Teacher StrategyWhy this Matters Specifically for Dyslexic LearnersResearch Basis
Explicit teaching of sound–spelling correspondences (as we do in EPI)Dyslexia is strongly associated with phonological processing difficulties; learners do not reliably infer grapheme–phoneme links implicitlySnowling (2000); Hulme & Snowling (2016)
Overt phoneme segmentation and blending in the target language (as we do in EPI)Dyslexic learners struggle to segment spoken words into phonemes, which directly affects spelling, decoding and pronunciationGoswami (2008); Ziegler & Goswami (2005)
Slow, exaggerated modelling of pronunciation (as we do in EPI)Reduced phonological sensitivity means fast or “natural” speech often collapses into noiseSzenkovits & Ramus (2005)
Consistent font, spacing and visual layout across materials (as we do in EPI)Visual stress and reduced visual tracking make dense or changing layouts disproportionately difficultBritish Dyslexia Association (2018)
Avoidance of copying from the board as a learning activity (in EPI this is done sparingly after much modelling)Copying overloads visual processing and working memory without strengthening language representationsElliott & Grigorenko (2014)
Teaching spelling as pattern-based, not word-by-word (as we do in EPI)Dyslexic learners do not retain arbitrary orthographic forms well but benefit from rule-based generalisationsSeymour (2014)

Why EPI is particularly suitable for SEN learners

Many of the principles outlined above are not incidental features of Extensive Processing Instruction (EPI); they are foundational to its design. EPI is particularly well suited to SEN learners because it systematically removes the very barriers that traditional MFL materials create.

First, EPI places input before output. SEN learners are not rushed into premature production; instead, they are given repeated, highly comprehensible exposure to language through listening and reading before being expected to retrieve it independently. This aligns closely with what we know about the recognition–recall gap in SEN profiles.

Second, EPI actively controls cognitive load. Sentence builders, chunked input, and tightly staged activities mean that learners are rarely asked to process multiple new elements simultaneously. The linguistic focus is narrow, explicit, and sustained over time, which allows SEN pupils to build secure mental representations without overload.

Third, EPI makes patterns visible and reusable. Grammar and vocabulary are not treated as separate pillars but as interlocking parts of lexico-grammatical chunks. For SEN learners who struggle with abstraction, this concreteness is critical: they are not asked to infer rules from sparse examples but are immersed in recurring, meaningful structures.

Fourth, EPI is built around recycling and overlearning. The same language appears again and again across different tasks and modalities, reducing forgetting and increasing automaticity. This is precisely what SEN learners need, yet what textbooks rarely provide.

Finally, EPI embeds scaffolding as a progression, not a crutch. Sentence builders, guided tasks, and structured production phases allow learners to move gradually towards independence. Support is not removed abruptly; it fades as confidence and competence grow.

In short, EPI does not “adapt” to SEN learners after the fact. It is inherently inclusive by design, and what makes it effective for SEN pupils is exactly what makes it effective for everyone else.

Conclusion

Teaching MFL to SEN pupils is not about lowering expectations.

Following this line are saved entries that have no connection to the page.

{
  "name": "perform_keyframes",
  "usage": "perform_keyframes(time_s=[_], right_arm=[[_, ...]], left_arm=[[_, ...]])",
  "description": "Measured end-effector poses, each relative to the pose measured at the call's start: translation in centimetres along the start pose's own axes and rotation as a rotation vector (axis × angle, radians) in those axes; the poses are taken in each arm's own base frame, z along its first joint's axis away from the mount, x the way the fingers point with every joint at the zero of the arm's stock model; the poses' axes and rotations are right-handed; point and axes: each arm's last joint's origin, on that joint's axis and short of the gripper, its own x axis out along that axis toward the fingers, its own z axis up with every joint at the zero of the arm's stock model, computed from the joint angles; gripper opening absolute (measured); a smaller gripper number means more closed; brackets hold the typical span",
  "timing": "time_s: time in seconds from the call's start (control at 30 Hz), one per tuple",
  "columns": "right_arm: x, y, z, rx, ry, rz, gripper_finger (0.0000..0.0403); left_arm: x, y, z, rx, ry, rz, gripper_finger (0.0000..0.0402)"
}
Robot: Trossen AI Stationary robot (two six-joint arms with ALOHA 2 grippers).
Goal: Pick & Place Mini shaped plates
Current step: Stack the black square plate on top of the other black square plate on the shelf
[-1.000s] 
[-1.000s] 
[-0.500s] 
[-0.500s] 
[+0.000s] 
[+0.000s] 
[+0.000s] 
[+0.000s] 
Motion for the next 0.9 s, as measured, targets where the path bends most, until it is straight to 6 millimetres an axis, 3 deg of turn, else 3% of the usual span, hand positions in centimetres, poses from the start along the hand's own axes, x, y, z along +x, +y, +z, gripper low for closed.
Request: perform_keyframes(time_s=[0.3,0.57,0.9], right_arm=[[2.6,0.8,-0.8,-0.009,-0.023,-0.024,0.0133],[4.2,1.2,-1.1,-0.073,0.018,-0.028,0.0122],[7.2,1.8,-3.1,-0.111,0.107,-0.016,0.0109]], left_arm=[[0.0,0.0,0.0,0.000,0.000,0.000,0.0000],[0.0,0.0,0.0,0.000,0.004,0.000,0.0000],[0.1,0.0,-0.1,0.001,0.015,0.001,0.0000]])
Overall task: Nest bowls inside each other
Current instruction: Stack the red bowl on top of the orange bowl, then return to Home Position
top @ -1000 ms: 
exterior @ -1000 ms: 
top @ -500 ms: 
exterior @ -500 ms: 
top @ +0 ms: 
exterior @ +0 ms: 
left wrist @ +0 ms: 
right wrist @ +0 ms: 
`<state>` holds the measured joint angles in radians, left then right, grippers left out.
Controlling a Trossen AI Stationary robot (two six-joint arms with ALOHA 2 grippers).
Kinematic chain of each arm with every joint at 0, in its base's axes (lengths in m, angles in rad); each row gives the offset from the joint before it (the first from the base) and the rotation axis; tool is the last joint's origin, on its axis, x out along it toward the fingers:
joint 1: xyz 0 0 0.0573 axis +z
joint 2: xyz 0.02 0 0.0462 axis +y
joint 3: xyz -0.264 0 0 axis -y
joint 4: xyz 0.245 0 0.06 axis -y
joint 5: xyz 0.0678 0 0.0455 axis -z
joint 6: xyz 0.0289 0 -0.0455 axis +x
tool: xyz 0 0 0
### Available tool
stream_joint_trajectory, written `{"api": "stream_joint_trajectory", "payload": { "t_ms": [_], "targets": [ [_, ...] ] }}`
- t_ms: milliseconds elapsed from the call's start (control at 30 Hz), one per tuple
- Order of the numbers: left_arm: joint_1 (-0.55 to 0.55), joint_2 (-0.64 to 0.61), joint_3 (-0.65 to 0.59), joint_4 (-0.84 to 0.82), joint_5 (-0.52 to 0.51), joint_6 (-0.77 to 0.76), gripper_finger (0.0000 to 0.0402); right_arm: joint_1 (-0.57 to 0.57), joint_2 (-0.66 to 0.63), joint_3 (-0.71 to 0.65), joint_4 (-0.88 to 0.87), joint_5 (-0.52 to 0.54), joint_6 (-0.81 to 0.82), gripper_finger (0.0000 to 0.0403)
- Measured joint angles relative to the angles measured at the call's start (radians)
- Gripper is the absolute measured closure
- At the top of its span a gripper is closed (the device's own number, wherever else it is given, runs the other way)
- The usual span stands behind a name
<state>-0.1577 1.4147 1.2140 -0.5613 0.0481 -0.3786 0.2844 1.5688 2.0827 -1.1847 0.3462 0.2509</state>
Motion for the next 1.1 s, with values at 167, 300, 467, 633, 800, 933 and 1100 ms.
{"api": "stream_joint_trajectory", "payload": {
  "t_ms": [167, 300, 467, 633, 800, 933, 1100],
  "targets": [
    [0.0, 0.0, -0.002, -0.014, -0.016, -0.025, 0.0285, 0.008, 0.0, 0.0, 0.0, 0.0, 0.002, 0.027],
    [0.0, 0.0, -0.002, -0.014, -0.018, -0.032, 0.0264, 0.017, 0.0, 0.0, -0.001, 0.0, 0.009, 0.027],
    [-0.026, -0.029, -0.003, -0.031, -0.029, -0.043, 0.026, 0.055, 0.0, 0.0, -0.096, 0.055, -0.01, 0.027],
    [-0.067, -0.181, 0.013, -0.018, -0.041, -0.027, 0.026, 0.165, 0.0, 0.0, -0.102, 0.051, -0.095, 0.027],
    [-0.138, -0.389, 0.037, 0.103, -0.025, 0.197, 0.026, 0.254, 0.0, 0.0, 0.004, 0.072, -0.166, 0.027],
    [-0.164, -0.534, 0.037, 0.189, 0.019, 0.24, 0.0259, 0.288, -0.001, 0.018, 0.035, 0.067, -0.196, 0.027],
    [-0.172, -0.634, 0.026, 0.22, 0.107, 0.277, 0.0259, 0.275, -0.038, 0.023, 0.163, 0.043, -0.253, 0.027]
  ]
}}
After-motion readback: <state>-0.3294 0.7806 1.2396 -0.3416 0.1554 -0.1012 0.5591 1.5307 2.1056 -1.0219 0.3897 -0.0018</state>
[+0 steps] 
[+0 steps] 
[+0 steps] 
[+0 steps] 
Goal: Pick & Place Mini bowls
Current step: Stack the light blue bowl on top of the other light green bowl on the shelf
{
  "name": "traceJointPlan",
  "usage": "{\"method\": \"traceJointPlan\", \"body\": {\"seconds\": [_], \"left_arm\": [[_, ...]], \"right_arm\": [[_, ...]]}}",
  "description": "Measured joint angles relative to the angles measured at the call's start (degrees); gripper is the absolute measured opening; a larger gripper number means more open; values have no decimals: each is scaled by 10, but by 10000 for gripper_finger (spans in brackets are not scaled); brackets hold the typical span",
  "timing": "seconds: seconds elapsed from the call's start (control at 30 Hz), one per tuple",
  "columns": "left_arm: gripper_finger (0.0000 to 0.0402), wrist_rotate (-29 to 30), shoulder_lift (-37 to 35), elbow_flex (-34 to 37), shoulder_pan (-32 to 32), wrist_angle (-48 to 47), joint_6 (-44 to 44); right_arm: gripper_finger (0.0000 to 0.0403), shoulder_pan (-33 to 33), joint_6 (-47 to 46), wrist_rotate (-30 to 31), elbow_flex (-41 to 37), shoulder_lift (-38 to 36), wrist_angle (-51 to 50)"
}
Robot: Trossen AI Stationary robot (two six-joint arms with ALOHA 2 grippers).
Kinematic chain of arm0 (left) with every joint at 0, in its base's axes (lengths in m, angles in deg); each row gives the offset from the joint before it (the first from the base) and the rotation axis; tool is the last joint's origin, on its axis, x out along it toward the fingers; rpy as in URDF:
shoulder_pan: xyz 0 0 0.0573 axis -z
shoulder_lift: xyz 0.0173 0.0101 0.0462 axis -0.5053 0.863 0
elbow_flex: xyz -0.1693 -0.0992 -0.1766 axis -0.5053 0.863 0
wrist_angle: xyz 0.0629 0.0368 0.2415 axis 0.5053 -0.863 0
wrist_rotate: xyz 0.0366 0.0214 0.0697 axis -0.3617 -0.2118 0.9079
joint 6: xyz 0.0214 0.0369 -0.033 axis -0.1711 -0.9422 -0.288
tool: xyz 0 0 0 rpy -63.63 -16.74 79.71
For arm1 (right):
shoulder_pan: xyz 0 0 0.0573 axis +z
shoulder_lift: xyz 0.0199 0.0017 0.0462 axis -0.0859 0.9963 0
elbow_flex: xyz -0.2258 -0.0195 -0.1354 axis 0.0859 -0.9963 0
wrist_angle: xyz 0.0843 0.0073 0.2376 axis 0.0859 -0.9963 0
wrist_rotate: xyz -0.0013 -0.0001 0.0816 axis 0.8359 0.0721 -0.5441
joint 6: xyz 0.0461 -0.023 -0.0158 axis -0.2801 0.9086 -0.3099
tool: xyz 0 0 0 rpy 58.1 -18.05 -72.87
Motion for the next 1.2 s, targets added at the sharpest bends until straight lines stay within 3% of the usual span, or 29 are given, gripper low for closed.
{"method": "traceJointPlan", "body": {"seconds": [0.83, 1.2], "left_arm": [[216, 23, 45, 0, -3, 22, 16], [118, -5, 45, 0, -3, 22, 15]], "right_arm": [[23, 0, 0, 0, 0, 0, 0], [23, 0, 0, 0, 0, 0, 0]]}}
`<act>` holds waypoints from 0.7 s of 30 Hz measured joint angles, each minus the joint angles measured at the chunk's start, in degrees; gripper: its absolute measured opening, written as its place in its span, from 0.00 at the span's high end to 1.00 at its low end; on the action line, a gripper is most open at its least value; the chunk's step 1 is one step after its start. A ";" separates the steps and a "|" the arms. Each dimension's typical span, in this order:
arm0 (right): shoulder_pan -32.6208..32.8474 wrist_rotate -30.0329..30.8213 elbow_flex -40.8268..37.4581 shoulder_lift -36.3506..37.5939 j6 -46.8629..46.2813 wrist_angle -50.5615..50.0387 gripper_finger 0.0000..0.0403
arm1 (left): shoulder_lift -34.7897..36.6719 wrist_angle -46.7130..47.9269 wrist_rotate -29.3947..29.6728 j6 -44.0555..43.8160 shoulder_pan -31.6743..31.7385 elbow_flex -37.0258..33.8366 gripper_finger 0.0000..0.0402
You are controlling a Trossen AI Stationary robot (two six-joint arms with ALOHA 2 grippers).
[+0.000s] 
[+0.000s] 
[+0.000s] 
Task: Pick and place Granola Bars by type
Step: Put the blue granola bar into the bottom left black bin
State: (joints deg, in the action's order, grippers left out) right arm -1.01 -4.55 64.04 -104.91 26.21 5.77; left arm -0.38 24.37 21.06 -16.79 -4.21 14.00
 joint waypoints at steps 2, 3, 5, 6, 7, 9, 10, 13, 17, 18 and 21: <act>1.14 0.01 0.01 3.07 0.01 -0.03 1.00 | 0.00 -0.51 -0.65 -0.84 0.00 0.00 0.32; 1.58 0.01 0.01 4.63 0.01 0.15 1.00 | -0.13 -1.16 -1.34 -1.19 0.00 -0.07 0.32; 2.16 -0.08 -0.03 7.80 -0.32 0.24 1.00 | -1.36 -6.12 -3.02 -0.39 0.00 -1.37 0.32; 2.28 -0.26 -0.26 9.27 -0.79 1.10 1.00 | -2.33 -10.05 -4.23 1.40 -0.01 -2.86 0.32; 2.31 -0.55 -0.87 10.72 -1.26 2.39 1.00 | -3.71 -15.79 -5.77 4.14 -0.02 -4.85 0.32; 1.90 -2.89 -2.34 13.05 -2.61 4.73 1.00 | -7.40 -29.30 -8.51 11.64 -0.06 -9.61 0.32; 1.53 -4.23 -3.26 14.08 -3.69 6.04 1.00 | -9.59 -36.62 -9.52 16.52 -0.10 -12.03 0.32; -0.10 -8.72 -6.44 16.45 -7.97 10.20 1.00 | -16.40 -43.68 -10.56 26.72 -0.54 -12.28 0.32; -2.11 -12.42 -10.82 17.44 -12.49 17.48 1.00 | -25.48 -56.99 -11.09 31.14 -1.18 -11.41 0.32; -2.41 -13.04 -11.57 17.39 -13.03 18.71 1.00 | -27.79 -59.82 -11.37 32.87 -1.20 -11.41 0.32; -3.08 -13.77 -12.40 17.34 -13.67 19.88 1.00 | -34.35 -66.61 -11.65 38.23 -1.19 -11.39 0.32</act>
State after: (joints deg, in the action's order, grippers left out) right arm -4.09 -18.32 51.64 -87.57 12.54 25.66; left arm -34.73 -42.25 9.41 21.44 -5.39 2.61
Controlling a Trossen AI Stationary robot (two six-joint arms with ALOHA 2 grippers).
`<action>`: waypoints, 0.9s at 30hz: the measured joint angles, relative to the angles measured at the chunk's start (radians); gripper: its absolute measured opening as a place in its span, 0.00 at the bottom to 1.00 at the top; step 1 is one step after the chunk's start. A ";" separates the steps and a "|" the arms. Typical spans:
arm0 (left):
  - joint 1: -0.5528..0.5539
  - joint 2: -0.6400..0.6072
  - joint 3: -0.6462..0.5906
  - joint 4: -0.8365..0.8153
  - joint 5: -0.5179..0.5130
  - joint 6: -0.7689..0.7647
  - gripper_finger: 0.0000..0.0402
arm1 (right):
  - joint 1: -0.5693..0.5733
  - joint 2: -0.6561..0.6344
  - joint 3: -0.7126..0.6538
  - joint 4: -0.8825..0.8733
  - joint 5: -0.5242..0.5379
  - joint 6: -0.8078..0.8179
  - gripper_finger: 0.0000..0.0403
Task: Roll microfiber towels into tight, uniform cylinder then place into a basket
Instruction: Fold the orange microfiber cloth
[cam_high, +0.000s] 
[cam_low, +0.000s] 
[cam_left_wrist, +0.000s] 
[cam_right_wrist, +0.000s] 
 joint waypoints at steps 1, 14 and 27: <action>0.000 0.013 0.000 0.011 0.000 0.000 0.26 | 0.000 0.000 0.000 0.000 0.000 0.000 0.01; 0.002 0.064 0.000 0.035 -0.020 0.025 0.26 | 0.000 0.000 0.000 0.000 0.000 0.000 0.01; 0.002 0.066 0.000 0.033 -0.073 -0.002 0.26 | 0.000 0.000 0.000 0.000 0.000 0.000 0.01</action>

It is about changing the route.

When we slow input, reduce cognitive load, foreground patterns, recycle relentlessly, and scaffold intelligently, SEN pupils do not merely cope — they often outperform our expectations. The uncomfortable truth is that many of the practices we label as “SEN strategies” are, in fact, good language teaching full stop.

If SEN pupils struggle in our classrooms, the question is not whether they are capable of learning a language, but whether our materials and sequences are capable of teaching one.

Design for the margins, and the centre takes care of itself.